(Excerpts from a dataset)
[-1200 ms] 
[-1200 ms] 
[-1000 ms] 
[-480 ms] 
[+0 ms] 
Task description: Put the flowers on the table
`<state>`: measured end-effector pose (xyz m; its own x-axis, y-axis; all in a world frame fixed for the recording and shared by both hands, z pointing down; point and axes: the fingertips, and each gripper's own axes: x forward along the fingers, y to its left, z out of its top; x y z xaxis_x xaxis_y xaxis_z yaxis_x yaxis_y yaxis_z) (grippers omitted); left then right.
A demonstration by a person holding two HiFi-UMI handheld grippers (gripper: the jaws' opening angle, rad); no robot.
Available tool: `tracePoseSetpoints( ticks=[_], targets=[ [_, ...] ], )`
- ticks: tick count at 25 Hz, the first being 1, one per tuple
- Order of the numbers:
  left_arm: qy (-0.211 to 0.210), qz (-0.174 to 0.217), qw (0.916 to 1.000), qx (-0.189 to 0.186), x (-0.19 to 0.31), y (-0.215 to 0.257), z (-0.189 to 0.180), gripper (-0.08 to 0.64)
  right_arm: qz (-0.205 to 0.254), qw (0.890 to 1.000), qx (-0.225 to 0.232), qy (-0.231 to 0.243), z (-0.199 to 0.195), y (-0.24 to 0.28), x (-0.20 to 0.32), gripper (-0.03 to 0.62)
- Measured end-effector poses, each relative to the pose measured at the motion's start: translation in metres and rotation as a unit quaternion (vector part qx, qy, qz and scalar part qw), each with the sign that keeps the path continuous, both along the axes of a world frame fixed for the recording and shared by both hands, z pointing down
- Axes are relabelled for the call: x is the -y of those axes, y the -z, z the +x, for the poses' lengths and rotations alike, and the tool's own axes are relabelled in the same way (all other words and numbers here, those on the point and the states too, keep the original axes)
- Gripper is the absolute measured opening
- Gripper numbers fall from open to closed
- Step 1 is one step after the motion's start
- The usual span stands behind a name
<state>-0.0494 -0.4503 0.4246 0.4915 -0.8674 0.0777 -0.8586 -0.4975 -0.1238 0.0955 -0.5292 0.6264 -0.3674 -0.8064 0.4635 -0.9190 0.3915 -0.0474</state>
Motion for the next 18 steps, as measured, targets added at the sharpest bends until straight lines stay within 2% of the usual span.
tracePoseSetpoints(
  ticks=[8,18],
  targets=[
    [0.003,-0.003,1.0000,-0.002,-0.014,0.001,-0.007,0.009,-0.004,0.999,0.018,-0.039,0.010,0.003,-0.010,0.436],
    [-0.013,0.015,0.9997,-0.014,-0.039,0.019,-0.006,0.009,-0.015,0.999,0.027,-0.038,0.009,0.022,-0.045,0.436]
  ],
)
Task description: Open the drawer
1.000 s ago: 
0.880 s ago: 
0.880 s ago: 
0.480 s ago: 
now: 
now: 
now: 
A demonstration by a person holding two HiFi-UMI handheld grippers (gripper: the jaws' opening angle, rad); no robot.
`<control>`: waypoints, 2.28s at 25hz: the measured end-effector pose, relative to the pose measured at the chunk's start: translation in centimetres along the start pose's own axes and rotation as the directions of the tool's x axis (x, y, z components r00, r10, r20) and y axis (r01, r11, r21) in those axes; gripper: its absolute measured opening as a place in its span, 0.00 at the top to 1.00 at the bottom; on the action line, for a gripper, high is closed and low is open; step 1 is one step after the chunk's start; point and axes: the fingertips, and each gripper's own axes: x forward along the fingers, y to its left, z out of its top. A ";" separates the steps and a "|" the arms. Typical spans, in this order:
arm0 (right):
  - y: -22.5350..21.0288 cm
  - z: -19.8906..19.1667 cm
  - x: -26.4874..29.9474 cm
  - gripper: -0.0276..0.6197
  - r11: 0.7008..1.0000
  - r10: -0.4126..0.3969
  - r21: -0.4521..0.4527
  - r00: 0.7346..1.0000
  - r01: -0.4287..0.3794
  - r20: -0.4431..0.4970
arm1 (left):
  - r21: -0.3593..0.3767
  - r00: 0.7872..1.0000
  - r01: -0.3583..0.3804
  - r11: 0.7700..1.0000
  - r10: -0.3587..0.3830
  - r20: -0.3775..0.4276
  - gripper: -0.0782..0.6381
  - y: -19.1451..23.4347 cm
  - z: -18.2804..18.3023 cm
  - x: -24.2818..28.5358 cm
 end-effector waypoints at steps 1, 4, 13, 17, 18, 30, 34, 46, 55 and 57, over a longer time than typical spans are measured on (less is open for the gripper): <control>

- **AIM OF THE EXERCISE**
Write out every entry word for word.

- **RESPONSE BOX**
[-1200 ms] 
[-1200 ms] 
[-1000 ms] 
[-480 ms] 
[+0 ms] 
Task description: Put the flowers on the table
`<state>`: measured end-effector pose (xyz m; its own x-axis, y-axis; all in a world frame fixed for the recording and shared by both hands, z pointing down; point and axes: the fingertips, and each gripper's own axes: x forward along the fingers, y to its left, z out of its top; x y z xaxis_x xaxis_y xaxis_z yaxis_x yaxis_y yaxis_z) (grippers omitted); left then right.
A demonstration by a person holding two HiFi-UMI handheld grippers (gripper: the jaws' opening angle, rad); no robot.
Available tool: `tracePoseSetpoints( ticks=[_], targets=[ [_, ...] ], )`
- ticks: tick count at 25 Hz, the first being 1, one per tuple
- Order of the numbers:
  left_arm: qy (-0.211 to 0.210), qz (-0.174 to 0.217), qw (0.916 to 1.000), qx (-0.189 to 0.186), x (-0.19 to 0.31), y (-0.215 to 0.257), z (-0.189 to 0.180), gripper (-0.08 to 0.64)
  right_arm: qz (-0.205 to 0.254), qw (0.890 to 1.000), qx (-0.225 to 0.232), qy (-0.231 to 0.243), z (-0.199 to 0.195), y (-0.24 to 0.28), x (-0.20 to 0.32), gripper (-0.03 to 0.62)
- Measured end-effector poses, each relative to the pose measured at the motion's start: translation in metres and rotation as a unit quaternion (vector part qx, qy, qz and scalar part qw), each with the sign that keeps the path continuous, both along the axes of a world frame fixed for the recording and shared by both hands, z pointing down
- Axes are relabelled for the call: x is the -y of those axes, y the -z, z the +x, for the poses' lengths and rotations alike, and the tool's own axes are relabelled in the same way (all other words and numbers here, those on the point and the states too, keep the original axes)
- Gripper is the absolute measured opening
- Gripper numbers fall from open to closed
- Step 1 is one step after the motion's start
- The usual span stands behind a name
<state>-0.0494 -0.4503 0.4246 0.4915 -0.8674 0.0777 -0.8586 -0.4975 -0.1238 0.0955 -0.5292 0.6264 -0.3674 -0.8064 0.4635 -0.9190 0.3915 -0.0474</state>
Motion for the next 18 steps, as measured, targets added at the sharpest bends until straight lines stay within 2% of the usual span.
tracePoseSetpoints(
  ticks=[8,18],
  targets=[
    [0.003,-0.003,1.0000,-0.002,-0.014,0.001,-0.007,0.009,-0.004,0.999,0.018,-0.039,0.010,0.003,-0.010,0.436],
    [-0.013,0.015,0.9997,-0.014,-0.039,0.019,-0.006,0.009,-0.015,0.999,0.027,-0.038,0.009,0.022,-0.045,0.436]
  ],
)
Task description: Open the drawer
1.000 s ago: 
0.880 s ago: 
0.880 s ago: 
0.480 s ago: 
now: 
now: 
now: 
A demonstration by a person holding two HiFi-UMI handheld grippers (gripper: the jaws' opening angle, rad); no robot.
`<control>`: waypoints, 2.28s at 25hz: the measured end-effector pose, relative to the pose measured at the chunk's start: translation in centimetres along the start pose's own axes and rotation as the directions of the tool's x axis (x, y, z components r00, r10, r20) and y axis (r01, r11, r21) in those axes; gripper: its absolute measured opening as a place in its span, 0.00 at the top to 1.00 at the bottom; on the action line, for a gripper, high is closed and low is open; step 1 is one step after the chunk's start; point and axes: the fingertips, and each gripper's own axes: x forward along the fingers, y to its left, z out of its top. A ";" separates the steps and a "|" the arms. Typical spans, in this order:
arm0 (right):
  - y: -22.5350..21.0288 cm
  - z: -19.8906..19.1667 cm
  - x: -26.4874..29.9474 cm
  - gripper: -0.0276..0.6197
  - r11: 0.7008..1.0000
  - r10: -0.4126..0.3969
  - r21: -0.4521..0.4527
  - r00: 0.7346..1.0000
  - r01: -0.4287..0.3794
  - r20: -0.4431..0.4970
arm1 (left):
  - r21: -0.3593..0.3767
  - r00: 0.7872..1.0000
  - r01: -0.3583..0.3804
  - r11: 0.7700..1.0000
  - r10: -0.3587..0.3830
  - r20: -0.3775..0.4276
  - gripper: -0.0782..0.6381
  - y: -19.1451..23.4347 cm
  - z: -18.2804..18.3023 cm
  - x: -24.2818..28.5358 cm
 end-effector waypoints at steps 1, 4, 13, 17, 18, 30, 34, 46, 55 and 57, over a longer time than typical spans are measured on (less is open for the gripper): <control>

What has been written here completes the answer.